Date: 2009-08-27 09:15 pm (UTC)
koganbot: (Default)
From: [personal profile] koganbot
Well, if you remember this convo early during my time on ilX - What! You don't remember every convo that took place on ilX - er, actually, now that I look at it, I thought it contained something it didn't, but anyway, search for "Bazin" and see what I say. But what I'd thought I'd said and didn't was that Bazin the headwaters of one kind of auteurism and Ferguson the headwaters of another. Bazin didn't consider himself an auteurist and Ferguson died before the term was appropriated for film criticism, but that doesn't matter at all. Bazin leaned towards analyzing a film for the filmmakers' vision of the world, while Ferguson leaned towards analyzing what the filmmakers are doing in the world. The two tendencies are hardly exclusive, of course. "Filmmakers' vision of the world" can be shortened to "filmmakers' vision" without pegging it to Bazin's plumping for realism (that is, the world on screen doesn't have to be the one we live in, it can be a world with its own character, a world with conflicting characters), whereas the world of doing is our world, though some of what the filmmakers are doing is getting you into their world. But there's nothing in any of this that requires films to be unities, an artist's work to be a unity, only one vision per film, only one way of doing things per film, only one vision per artist, only one way of doing things per artist, only one artist per film, the artist be a single person (as opposed to a collective, a studio, a social set, a culture, a zeitgeist). All that's needed are choices, a setting for the choices, and some smarts as to what the choices tell us about the choosers and the setting - which of course can be thought of as an interaction between the choosers and the setting, the setting including, you know, people (who themselves behave in the world...).
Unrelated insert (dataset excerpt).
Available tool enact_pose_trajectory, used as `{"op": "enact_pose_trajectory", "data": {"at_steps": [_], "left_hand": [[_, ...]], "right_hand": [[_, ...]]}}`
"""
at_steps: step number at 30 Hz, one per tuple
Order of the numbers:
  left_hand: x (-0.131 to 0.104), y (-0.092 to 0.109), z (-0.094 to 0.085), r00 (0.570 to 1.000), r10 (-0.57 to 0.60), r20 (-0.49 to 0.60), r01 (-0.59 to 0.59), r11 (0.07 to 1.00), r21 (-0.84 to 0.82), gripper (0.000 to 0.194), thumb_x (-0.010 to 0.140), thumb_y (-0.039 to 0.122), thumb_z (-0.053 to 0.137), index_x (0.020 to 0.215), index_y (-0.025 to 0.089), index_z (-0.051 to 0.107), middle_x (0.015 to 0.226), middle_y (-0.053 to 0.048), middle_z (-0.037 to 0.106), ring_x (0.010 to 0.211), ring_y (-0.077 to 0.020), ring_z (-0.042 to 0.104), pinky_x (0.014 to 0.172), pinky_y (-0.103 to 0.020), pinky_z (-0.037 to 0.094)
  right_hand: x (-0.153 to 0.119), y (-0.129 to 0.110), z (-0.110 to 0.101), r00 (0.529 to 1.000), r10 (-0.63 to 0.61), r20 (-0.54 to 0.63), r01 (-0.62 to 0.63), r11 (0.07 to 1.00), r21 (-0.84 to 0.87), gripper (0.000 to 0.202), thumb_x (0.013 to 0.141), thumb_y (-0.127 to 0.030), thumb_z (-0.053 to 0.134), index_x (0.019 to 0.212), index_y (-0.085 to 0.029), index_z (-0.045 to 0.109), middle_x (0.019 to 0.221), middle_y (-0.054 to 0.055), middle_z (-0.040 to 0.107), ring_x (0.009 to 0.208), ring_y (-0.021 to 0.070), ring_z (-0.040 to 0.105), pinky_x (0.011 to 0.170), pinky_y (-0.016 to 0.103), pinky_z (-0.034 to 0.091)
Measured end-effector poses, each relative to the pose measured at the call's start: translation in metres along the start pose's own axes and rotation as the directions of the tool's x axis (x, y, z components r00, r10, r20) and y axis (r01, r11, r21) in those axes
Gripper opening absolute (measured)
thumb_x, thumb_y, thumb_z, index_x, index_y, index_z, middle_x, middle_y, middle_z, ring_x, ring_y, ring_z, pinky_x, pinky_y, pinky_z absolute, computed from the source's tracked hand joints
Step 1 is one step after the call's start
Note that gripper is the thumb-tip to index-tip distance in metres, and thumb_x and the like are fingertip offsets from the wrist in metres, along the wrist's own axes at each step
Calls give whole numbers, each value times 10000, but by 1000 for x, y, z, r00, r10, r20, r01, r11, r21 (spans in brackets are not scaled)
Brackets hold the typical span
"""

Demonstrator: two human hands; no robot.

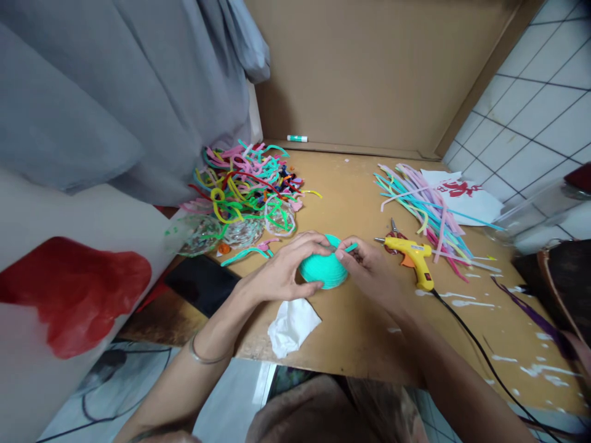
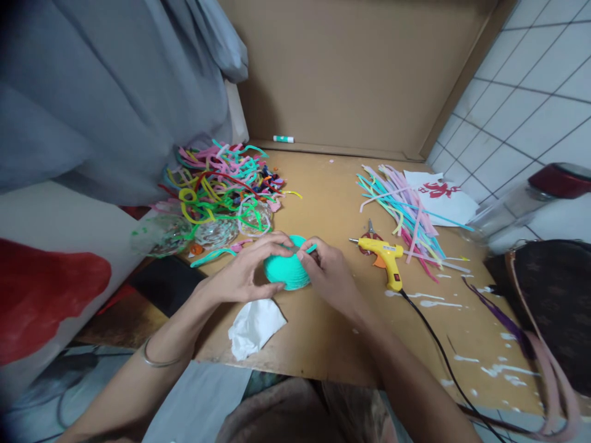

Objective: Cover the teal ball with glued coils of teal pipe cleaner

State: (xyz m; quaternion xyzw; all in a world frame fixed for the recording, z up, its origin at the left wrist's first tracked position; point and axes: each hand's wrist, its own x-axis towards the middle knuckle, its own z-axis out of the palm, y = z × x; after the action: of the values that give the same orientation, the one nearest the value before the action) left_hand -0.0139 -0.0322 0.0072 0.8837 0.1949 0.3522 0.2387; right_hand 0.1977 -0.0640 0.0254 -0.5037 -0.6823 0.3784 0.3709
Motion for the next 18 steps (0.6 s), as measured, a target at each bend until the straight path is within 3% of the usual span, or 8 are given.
{"op": "enact_pose_trajectory", "data": {"at_steps": [5,12,18], "left_hand": [[0,-4,9,997,23,-75,-21,1000,20,596,730,450,820,1188,219,517,1241,-147,596,1220,-319,563,1028,-528,467],[0,-9,13,992,-48,-117,52,998,31,526,711,352,825,1127,214,535,1236,-137,594,1179,-293,592,994,-485,495],[0,-13,12,991,-37,-129,37,999,-2,527,699,348,834,1114,217,537,1189,-123,614,1178,-290,593,986,-488,499]], "right_hand": [[0,0,1,1000,-8,-3,8,1000,-16,291,895,-501,506,807,-224,522,586,-56,412,545,115,399,520,246,309],[-4,-1,-1,1000,-12,0,12,1000,7,248,874,-460,540,861,-214,567,679,-21,521,621,130,469,562,252,372],[-7,6,-3,999,24,-28,-21,995,99,251,816,-445,630,902,-211,603,784,6,597,722,153,549,639,268,449]]}}
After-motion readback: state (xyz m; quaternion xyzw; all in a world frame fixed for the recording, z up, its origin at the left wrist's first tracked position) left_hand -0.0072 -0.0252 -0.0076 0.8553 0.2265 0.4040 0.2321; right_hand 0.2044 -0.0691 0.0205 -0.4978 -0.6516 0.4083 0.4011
I've got the Hillstone ppbk. of Negative Space, called Movies, w/ Bogart, Sheridan, Raft on the cover. Lots of blurbs on the thing, including Jonas Mekas saying Farber was the first person, before Bazin, who brought him to consciousness of the auteur theory, and someone named Maurice Peterson, writing in Metropolitan Review, saying that Farber originated the auteur theory.

Perhaps my favorite Manny Farber line: "Siegal's movies are spiritually as opportunist and crafty as the grafting cops, cheating wives, and winged hoods who make up the personnel." So Siegal's movies are doing to us what the characters are doing to each other.